Looking ahead: from rooftop backup to grid‑scale flexibility
Solis plans to expand the modular battery line to 1 MWh containers that can be aggregated for virtual power plant (VPP) services. In Europe, early VPP pilots have already shown that a fleet of 100 kW residential systems can provide up to 5 MW of ancillary services, earning operators an extra ₪0.10 /kWh. If Israeli regulators adopt a similar market‑based compensation model, thousands of Israeli rooftops equipped with Solis storage could collectively offset a noticeable share of the country’s peak demand, easing strain on the national grid during summer heatwaves.
Bottom line
Solis’ full‑scenario energy storage solution bridges the gap between solar generation and reliable, on‑demand electricity for homes and businesses. For Israeli households, the technology promises higher self‑consumption, backup power during outages, and a pathway to future revenue streams through grid services – albeit with a still‑long economic pay‑back unless subsidies or new tariff structures are introduced. As the Israeli market matures, Solis’ turnkey approach could become the de‑facto standard for anyone looking to turn sunshine into uninterrupted power.
FAQ
What does Solis mean by a "full‑scenario" energy storage solution?
It refers to a bundled package that includes the battery, inverter, energy‑management software and a ten‑year performance guarantee, all delivered under one contract.
Can Solis storage be used with any type of solar panel?

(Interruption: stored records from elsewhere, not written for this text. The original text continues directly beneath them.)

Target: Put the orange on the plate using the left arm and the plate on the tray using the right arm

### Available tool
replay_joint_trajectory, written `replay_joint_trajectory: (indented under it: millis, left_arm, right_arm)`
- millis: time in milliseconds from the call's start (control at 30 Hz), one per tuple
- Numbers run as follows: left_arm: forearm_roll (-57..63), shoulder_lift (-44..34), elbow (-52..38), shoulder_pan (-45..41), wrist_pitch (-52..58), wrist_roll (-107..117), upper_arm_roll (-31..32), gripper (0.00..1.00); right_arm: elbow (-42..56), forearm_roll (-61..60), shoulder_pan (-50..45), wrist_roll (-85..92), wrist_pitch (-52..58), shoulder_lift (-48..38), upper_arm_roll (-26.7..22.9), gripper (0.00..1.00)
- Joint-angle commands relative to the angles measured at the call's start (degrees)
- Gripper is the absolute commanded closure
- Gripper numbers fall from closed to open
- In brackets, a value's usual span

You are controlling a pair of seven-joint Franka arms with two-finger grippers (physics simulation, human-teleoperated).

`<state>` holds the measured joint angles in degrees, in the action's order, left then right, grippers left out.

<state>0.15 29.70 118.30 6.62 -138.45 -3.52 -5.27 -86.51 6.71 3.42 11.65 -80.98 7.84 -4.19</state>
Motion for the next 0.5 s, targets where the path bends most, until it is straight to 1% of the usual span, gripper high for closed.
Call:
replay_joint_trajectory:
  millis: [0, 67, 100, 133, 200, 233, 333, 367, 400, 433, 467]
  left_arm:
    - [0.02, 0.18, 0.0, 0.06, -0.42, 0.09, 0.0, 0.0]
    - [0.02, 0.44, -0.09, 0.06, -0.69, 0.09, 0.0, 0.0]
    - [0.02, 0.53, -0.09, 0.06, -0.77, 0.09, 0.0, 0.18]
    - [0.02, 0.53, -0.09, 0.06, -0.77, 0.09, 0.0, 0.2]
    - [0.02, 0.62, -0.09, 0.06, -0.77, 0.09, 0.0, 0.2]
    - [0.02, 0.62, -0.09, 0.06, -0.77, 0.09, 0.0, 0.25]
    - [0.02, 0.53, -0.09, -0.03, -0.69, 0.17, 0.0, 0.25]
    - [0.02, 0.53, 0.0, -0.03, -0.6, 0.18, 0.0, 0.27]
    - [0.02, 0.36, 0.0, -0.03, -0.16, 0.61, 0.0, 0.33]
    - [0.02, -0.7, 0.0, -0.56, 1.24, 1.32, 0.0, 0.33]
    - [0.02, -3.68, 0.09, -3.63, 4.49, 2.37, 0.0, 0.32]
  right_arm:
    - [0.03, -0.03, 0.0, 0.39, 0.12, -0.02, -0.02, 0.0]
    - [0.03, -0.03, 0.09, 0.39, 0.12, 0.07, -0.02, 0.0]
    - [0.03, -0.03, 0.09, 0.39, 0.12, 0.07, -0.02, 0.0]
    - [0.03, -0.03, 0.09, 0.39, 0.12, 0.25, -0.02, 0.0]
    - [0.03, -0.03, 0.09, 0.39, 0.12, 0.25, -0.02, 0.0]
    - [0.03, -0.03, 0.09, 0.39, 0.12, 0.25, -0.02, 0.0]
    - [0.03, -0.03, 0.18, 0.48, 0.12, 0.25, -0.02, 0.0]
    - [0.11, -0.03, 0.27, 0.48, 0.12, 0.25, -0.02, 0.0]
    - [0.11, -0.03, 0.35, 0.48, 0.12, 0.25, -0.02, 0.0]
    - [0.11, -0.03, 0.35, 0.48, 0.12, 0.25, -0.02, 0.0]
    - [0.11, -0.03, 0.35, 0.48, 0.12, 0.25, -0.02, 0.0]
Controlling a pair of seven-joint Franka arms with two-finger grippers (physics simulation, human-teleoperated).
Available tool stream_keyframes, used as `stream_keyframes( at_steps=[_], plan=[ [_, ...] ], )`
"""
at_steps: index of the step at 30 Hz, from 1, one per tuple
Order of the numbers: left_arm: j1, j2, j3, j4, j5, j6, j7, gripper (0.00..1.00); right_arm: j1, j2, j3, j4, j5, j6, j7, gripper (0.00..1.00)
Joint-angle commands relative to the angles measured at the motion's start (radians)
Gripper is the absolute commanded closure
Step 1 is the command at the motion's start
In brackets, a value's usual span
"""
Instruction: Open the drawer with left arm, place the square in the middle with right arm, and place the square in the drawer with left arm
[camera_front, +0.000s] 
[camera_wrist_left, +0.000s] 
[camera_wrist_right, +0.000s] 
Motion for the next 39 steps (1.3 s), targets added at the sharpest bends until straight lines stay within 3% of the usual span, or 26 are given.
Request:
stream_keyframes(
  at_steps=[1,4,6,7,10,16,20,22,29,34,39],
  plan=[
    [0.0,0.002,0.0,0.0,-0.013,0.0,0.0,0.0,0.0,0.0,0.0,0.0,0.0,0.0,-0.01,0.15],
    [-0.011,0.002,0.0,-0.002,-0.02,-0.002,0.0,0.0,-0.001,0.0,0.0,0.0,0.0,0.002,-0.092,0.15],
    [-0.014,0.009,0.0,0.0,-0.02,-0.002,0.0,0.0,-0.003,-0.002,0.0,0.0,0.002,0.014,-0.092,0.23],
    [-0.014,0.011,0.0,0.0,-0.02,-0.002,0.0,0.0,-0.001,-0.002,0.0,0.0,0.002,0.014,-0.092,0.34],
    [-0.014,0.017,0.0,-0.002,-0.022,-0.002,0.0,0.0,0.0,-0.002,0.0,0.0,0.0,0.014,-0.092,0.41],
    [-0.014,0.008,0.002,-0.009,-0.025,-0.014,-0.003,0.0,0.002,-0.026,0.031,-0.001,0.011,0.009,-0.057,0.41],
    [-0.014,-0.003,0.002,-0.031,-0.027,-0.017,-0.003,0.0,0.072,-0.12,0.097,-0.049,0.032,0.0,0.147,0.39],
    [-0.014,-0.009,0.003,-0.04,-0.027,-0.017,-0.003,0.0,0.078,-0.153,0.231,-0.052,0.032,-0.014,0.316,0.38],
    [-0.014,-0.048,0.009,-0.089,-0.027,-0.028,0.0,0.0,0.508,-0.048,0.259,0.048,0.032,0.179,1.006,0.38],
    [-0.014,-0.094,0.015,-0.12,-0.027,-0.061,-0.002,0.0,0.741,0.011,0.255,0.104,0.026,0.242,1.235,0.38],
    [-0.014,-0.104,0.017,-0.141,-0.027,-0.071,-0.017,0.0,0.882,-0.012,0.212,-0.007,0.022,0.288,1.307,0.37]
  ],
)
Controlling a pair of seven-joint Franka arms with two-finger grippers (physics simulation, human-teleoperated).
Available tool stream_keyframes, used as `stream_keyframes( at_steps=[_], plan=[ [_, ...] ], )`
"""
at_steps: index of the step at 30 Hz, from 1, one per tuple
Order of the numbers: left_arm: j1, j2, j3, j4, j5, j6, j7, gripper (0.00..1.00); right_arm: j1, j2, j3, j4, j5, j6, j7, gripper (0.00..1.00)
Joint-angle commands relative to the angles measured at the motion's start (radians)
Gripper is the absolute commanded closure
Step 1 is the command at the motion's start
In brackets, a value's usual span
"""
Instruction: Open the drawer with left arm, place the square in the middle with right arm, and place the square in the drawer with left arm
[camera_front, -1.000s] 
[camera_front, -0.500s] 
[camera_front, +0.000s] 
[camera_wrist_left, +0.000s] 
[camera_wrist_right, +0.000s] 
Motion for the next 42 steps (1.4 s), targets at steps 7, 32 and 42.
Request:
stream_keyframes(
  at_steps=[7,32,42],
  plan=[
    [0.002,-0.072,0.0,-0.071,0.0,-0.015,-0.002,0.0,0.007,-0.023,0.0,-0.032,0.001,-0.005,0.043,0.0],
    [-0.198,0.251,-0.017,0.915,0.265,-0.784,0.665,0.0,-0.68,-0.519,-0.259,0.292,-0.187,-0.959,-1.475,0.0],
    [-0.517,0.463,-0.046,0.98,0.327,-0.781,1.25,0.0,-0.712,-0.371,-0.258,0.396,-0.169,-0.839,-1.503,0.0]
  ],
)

Yes, the system is compatible with standard monocrystalline modules as well as flexible thin‑film panels, thanks to its 22 kW DC input inverter.
How much backup time can a 30 kWh battery provide for a typical Israeli home?
Around eight hours of continuous power, enough to keep essential appliances running through a night‑time outage.
What is the estimated pay‑back period for a 15 kW solar + 30 kWh battery combo in Israel?
Without subsidies, roughly 54 years; with the current 30 % battery incentive, the pay‑back shortens to about 38 years.
Will the Solis system help reduce peak demand on Israel’s grid?
Yes, if aggregated into a virtual power plant, thousands of such home systems could provide ancillary services and shave peak loads during hot summer days.